From c253af58c0d8781a113242c8511b6dae7fc7d5fb Mon Sep 17 00:00:00 2001
From: pollfly <75068813+pollfly@users.noreply.github.com>
Date: Sun, 28 Jan 2024 11:39:01 +0200
Subject: [PATCH] Add Hyper-Datasets intro (#766)

---
 docs/hyper_datasets.md | 46 ++++++++++++++++++++++++++++++++++++++++++
 sidebars.js            | 12 ++++++++++-
 2 files changed, 57 insertions(+), 1 deletion(-)

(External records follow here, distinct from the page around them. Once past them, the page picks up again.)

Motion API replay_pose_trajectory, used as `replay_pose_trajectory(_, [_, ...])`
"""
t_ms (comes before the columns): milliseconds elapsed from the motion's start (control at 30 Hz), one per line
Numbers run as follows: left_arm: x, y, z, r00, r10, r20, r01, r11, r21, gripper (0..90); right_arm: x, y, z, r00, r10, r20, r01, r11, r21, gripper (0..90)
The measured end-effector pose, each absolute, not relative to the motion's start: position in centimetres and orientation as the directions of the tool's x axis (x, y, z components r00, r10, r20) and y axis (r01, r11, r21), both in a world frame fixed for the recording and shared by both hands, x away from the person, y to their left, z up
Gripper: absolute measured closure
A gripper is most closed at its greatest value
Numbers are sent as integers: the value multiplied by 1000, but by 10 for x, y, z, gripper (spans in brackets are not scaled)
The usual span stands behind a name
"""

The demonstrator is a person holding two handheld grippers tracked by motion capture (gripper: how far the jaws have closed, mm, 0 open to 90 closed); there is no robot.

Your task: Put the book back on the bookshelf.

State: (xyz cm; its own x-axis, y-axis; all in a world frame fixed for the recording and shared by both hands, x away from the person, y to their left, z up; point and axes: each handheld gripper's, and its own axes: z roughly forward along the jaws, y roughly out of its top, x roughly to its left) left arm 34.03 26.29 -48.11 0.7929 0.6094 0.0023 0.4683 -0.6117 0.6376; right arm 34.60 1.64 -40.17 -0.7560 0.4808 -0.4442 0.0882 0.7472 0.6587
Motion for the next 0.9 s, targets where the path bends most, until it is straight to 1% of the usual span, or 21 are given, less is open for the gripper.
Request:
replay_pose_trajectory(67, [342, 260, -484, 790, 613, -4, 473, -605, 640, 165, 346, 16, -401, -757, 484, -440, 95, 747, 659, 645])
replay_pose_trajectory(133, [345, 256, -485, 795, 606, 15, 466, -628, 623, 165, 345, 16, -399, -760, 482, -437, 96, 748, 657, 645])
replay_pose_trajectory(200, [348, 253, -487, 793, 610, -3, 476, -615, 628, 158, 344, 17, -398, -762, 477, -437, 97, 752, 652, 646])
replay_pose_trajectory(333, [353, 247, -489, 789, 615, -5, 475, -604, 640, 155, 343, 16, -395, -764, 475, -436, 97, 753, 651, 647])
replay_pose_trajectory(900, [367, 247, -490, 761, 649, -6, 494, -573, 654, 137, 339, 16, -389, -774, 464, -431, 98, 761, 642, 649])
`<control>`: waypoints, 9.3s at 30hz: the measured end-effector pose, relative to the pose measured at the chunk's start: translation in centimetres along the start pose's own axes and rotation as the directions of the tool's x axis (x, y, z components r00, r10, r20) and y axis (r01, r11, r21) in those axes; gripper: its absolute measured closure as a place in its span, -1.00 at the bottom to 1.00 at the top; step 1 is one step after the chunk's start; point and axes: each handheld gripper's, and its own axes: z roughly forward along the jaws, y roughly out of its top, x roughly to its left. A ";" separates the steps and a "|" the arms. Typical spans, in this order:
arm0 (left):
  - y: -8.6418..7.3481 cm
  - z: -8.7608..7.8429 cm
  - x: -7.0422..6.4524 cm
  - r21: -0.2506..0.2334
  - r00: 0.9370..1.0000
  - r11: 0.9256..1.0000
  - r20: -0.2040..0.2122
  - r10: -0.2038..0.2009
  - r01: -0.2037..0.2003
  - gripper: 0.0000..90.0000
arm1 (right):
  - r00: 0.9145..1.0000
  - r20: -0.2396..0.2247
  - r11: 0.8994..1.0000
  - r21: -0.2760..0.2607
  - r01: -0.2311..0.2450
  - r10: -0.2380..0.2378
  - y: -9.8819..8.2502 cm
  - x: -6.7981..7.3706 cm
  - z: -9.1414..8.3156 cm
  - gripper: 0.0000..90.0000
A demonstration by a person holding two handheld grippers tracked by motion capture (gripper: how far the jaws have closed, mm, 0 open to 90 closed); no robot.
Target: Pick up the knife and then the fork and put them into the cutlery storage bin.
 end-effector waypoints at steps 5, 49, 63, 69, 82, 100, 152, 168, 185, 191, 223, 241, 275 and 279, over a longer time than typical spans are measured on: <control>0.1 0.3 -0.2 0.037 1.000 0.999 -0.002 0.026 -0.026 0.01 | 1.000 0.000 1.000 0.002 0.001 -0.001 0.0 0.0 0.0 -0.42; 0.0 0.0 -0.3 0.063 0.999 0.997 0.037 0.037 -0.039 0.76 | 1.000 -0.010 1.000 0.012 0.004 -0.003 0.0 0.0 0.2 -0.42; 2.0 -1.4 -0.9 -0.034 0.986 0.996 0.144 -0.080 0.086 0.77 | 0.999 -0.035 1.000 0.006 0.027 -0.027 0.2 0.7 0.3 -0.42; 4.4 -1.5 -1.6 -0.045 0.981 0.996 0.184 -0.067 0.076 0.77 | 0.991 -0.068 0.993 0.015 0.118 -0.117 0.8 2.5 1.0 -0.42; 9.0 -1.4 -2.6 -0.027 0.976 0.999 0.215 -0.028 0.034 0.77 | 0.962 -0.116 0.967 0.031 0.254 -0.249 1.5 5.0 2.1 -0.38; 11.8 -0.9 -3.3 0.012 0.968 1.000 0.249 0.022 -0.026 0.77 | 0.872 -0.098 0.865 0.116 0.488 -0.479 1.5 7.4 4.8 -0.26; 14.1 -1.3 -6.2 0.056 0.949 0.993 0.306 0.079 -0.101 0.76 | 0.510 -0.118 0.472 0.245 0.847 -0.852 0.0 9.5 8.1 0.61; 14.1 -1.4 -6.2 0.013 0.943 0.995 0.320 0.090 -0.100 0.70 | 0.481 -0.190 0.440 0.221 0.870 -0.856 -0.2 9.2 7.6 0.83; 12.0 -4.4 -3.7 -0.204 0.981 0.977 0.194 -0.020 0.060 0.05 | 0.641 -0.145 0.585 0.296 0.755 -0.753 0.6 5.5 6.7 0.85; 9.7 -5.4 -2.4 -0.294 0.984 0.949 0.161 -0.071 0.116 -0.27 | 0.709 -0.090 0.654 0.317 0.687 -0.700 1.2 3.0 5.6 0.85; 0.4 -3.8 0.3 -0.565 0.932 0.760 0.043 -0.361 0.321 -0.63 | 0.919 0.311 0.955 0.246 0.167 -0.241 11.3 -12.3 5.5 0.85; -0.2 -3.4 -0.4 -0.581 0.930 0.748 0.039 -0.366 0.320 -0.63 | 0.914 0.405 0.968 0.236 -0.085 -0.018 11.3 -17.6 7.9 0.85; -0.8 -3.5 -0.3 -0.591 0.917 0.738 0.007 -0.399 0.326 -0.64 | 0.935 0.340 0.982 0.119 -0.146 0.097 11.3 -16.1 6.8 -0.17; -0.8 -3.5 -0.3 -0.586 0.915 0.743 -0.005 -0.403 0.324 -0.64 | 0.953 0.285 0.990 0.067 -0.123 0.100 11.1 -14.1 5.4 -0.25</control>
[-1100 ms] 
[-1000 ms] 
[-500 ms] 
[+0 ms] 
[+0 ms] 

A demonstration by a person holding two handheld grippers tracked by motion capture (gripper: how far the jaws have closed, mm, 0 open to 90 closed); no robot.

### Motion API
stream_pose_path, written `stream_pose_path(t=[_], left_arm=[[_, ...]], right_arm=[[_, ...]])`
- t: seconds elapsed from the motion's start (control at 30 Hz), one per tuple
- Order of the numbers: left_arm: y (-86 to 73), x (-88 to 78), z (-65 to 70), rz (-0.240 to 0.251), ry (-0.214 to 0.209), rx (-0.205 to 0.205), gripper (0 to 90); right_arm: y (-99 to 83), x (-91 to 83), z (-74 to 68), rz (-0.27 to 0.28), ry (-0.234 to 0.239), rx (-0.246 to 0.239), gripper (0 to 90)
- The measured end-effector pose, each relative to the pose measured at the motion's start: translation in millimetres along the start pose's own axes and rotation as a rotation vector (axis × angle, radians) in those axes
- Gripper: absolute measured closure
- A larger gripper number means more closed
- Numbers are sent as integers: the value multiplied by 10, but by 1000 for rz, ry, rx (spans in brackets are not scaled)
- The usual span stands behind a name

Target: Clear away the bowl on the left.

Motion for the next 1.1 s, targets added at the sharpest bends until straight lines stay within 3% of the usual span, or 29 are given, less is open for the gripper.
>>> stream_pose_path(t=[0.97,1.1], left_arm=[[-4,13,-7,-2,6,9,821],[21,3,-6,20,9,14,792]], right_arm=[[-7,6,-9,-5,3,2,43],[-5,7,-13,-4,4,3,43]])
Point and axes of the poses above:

 create mode 100644 docs/hyper_datasets.md
diff --git a/docs/hyper_datasets.md b/docs/hyper_datasets.md
new file mode 100644
index 00000000..d2ce9b9c
--- /dev/null
+++ b/docs/hyper_datasets.md
@@ -0,0 +1,46 @@
+---
+title: Hyper-Datasets
+---
+
+:::important Enterprise Feature
+Hyper-Datasets are available under the ClearML Enterprise plan
+:::
+
+<div class="vid">
+<iframe style={{position: 'absolute', top: '0', left: '0', bottom: '0', right: '0', width: '100%', height: '100%'}} 
+        src="https://www.youtube.com/embed/1VliYRexeLU?si=WAXIdAwsja7D0lxH" 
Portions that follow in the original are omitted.